Here is a progress photo, showing the second batch of Huzzah figures on the painting bench. So far, just the larger areas and flesh have been painted along with the hatlace, yellow/black pompoms, and musket slings. If there is any time this weekend (doubtful since we have dinner guests this evening and I've got student projects to review and grade tomorrow), I'll start the red facings and turnbacks.
Bad alliteration notwithstanding, here are a couple of promised photos, showing where I stand with the second batch of Huzzah musketeers. Lately, I've been painting in 30-60 minute bursts (I usually prefer a couple of hours between breaks or other activities) when the baby is asleep during the afternoons, or in the evenings after bedtime. The trouble is that I must then read and plan the lesson for the next day of my May Term film course. So, sadly, there has not been as much painting time as I would like. Still, the Grand Duchy of Stollen project is moving ahead even if at half steam, so I suppose I shouldn't grumble too much.

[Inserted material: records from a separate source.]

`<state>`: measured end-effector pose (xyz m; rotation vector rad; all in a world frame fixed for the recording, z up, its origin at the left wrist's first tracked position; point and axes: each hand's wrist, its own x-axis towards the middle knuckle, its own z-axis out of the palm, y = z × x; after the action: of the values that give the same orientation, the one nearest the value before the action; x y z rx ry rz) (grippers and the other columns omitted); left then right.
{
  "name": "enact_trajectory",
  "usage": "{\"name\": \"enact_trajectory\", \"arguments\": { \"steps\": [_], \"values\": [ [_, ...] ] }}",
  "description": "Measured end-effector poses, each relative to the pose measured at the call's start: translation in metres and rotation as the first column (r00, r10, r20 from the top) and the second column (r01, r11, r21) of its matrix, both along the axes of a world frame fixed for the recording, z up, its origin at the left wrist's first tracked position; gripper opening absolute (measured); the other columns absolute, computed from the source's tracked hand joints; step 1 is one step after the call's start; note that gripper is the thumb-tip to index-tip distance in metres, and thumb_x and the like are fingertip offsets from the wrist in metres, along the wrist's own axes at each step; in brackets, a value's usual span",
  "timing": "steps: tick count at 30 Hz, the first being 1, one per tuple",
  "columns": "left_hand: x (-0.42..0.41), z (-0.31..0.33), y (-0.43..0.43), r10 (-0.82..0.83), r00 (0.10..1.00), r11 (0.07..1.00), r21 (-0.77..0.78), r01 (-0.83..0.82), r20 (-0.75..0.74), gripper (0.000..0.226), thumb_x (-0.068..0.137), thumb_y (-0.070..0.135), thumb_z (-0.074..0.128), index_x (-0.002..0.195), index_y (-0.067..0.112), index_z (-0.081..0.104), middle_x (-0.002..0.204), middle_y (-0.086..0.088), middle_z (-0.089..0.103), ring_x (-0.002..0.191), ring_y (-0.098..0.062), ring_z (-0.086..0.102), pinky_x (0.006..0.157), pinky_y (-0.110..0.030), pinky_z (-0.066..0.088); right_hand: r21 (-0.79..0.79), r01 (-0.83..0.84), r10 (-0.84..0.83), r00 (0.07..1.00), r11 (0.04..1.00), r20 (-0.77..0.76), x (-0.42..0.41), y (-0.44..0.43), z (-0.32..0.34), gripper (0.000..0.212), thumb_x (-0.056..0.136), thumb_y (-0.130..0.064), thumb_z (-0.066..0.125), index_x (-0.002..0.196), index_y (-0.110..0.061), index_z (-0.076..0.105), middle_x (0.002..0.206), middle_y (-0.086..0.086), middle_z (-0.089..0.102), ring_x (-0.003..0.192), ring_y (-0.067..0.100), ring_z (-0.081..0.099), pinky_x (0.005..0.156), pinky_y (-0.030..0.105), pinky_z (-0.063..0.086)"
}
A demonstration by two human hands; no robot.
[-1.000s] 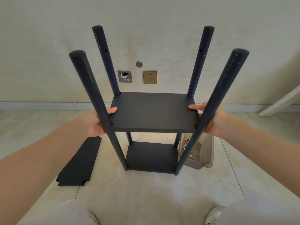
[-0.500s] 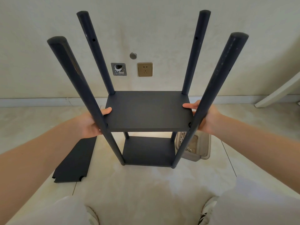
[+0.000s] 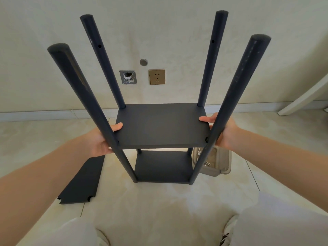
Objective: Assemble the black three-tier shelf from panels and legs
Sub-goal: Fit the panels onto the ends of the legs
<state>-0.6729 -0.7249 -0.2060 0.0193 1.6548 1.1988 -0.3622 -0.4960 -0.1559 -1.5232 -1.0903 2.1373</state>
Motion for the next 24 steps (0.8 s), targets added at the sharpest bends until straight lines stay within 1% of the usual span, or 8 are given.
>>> {"name": "enact_trajectory", "arguments": {
  "steps": [3,6,11,14,17,20,22,24],
  "values": [
    [-0.012,-0.013,0.005,0.010,1.000,1.000,-0.026,-0.010,-0.005,0.098,0.034,0.037,0.106,0.121,0.011,0.066,0.104,-0.010,0.078,0.091,-0.031,0.076,0.067,-0.048,0.061,-0.016,0.020,-0.020,1.000,1.000,-0.004,0.000,-0.003,0.000,0.013,0.087,-0.018,0.072,0.092,-0.008,0.065,0.116,0.013,0.068,0.099,0.034,0.066,0.088,0.050,0.054],
    [-0.018,-0.021,0.008,0.043,0.999,0.997,-0.064,-0.044,-0.022,0.089,0.041,0.036,0.102,0.118,0.010,0.067,0.095,-0.012,0.078,0.087,-0.032,0.077,0.061,-0.045,0.061,-0.003,0.034,-0.034,0.999,0.999,-0.008,0.000,-0.005,-0.001,0.019,0.087,-0.017,0.072,0.102,-0.009,0.062,0.122,0.014,0.067,0.111,0.035,0.064,0.096,0.053,0.051],
    [0.002,-0.011,0.017,0.069,0.996,0.995,-0.068,-0.073,-0.064,0.066,0.058,0.040,0.089,0.107,0.005,0.065,0.095,-0.012,0.078,0.086,-0.029,0.077,0.057,-0.037,0.060,0.028,0.048,-0.048,0.999,0.998,0.018,0.000,-0.004,-0.007,0.021,0.083,-0.013,0.075,0.098,-0.010,0.062,0.113,0.013,0.068,0.104,0.035,0.066,0.090,0.052,0.054],
    [0.012,0.000,0.019,0.089,0.994,0.988,-0.121,-0.096,-0.067,0.054,0.082,0.042,0.076,0.112,0.002,0.057,0.093,-0.011,0.070,0.083,-0.027,0.067,0.066,-0.042,0.052,0.040,0.058,-0.060,0.997,0.998,0.054,-0.003,-0.002,-0.008,0.016,0.084,-0.017,0.075,0.090,-0.011,0.061,0.100,0.010,0.067,0.089,0.031,0.066,0.073,0.047,0.055],
    [0.027,0.016,0.010,0.062,0.996,0.998,-0.021,-0.063,-0.070,0.056,0.067,0.040,0.081,0.111,0.009,0.065,0.092,-0.006,0.078,0.094,-0.026,0.070,0.073,-0.043,0.055,0.023,0.048,-0.050,0.997,0.999,0.064,-0.004,-0.001,-0.009,0.016,0.084,-0.018,0.075,0.089,-0.011,0.062,0.095,0.009,0.067,0.083,0.030,0.066,0.061,0.042,0.053],
    [0.039,0.026,0.001,0.055,0.994,0.998,0.040,-0.051,-0.098,0.050,0.075,0.036,0.079,0.116,0.011,0.065,0.108,-0.007,0.075,0.101,-0.028,0.069,0.078,-0.043,0.056,0.035,0.022,-0.024,0.998,0.999,0.066,-0.003,0.000,-0.009,0.018,0.080,-0.015,0.078,0.090,-0.011,0.062,0.104,0.011,0.068,0.095,0.034,0.066,0.077,0.050,0.057],
    [0.046,0.028,-0.002,0.114,0.989,0.991,0.074,-0.108,-0.095,0.035,0.094,0.030,0.067,0.121,0.009,0.061,0.105,-0.008,0.068,0.091,-0.027,0.065,0.068,-0.039,0.056,0.058,0.028,-0.032,0.996,0.998,0.082,-0.002,0.000,-0.009,0.018,0.078,-0.014,0.079,0.085,-0.012,0.062,0.102,0.011,0.067,0.094,0.034,0.066,0.076,0.051,0.057],
    [0.055,0.023,-0.006,0.215,0.963,0.975,0.085,-0.203,-0.165,0.025,0.107,0.017,0.046,0.129,0.008,0.057,0.100,-0.010,0.064,0.085,-0.027,0.062,0.068,-0.039,0.055,0.072,0.035,-0.043,0.993,0.997,0.113,-0.002,-0.001,-0.010,0.018,0.079,-0.014,0.079,0.081,-0.012,0.062,0.094,0.010,0.066,0.086,0.032,0.065,0.060,0.046,0.056]
  ]
}}
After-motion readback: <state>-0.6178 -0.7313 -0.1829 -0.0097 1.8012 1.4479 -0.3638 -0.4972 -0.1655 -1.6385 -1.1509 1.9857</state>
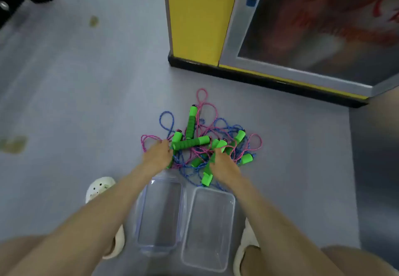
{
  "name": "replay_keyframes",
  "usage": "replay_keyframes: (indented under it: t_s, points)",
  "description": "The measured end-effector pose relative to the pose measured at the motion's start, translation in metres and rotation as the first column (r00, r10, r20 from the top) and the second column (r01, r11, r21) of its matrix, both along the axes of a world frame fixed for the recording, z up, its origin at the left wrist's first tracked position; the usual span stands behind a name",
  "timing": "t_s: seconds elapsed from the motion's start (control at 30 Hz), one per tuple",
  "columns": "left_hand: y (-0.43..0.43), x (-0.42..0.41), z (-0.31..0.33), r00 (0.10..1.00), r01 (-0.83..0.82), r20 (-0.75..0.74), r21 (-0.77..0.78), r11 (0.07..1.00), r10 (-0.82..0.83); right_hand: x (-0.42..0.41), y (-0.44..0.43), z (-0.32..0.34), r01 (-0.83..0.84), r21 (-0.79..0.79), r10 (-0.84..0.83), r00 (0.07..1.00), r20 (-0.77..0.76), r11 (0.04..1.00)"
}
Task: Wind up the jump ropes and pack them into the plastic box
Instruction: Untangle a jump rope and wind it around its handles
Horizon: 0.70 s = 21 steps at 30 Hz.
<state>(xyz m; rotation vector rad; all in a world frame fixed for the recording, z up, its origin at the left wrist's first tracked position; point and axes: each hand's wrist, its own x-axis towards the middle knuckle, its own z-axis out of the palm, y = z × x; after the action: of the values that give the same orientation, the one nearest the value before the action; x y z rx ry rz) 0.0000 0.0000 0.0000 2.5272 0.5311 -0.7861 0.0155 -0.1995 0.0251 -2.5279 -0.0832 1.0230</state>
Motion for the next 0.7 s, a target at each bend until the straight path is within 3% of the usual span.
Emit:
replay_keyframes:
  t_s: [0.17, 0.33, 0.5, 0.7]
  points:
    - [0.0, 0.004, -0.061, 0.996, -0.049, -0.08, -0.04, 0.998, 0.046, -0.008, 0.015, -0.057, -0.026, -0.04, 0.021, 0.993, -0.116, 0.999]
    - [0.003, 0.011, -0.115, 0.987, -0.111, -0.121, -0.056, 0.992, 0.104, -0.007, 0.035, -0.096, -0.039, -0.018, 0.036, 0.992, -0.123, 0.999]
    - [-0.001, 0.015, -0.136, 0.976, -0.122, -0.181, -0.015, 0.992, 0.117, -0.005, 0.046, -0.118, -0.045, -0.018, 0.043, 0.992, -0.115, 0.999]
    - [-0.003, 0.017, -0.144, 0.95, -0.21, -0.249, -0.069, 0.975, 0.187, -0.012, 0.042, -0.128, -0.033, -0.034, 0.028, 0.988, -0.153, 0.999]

Once the third batch, er, company, and indeed the whole unit, has been completed in early June, it's on to another two-gun battery of artillery and crew, which I'll paint in either Bavarian uniforms or those of Shaumburg-Lippe. What can I say? I like light blue! And then, it's time to get cracking on that 30-figure unit of Holger Eriksson dragoons, purchased last summer and sent to our apartment in Berlin. I've always admired Phil Olley's units of these, used in the Partizan 2006 Sittangbad refight, so I'm excited by the prospect of painting some myself and further reducing the pile of metal here in Zum Stollenkeller.

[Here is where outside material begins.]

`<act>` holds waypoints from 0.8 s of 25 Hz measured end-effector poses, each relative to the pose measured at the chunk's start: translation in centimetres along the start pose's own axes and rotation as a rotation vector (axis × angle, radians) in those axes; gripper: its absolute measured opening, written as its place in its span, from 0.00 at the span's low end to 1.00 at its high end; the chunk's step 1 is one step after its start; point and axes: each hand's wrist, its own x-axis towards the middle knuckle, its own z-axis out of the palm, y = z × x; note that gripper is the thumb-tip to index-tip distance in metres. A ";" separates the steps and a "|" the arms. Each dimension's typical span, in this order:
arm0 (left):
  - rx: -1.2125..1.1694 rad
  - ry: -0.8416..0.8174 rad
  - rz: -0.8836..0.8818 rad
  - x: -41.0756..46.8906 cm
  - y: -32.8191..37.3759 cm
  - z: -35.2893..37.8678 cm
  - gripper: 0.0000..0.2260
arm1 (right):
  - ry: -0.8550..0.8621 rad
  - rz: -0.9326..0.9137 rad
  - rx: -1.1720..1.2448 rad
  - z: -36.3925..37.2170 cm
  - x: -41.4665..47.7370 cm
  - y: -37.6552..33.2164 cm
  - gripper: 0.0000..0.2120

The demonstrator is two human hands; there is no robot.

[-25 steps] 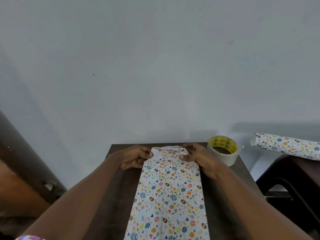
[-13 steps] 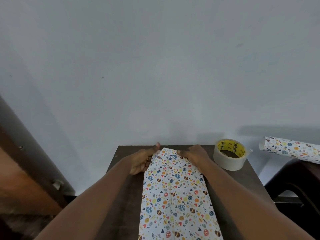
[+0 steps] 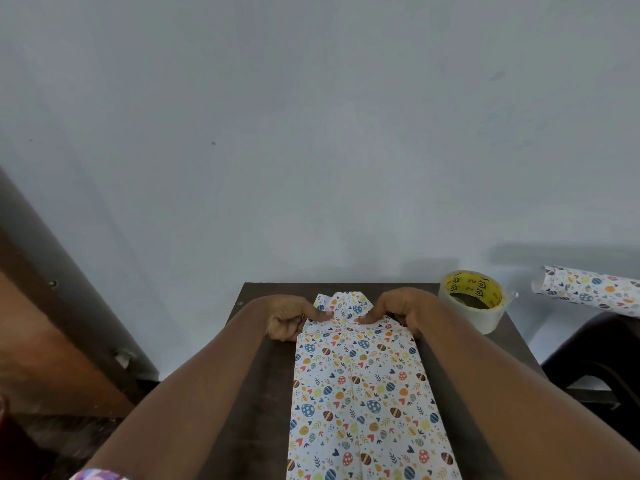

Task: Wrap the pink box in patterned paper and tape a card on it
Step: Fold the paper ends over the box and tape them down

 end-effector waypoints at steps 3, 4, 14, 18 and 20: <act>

Now, some of you might remember that, although I've been sorely tempted of late to add some RSM Austrian pandours to the painting queue, plus replace my plastic Revell artillery crews with RSM figures, I'm holding off on any more purchases until I make a more substantial dent in said pile of unpainted miniatures. Chaaaaaarge!!!
Comments
Order those RSMs . . . *grin*
-- Jeff
Hope the weather in your neck of the woods is not too bad, (noticed the weather radio...), my daughter is up at school in Iowa and hates the severe weather that regularly rolls through in the spring.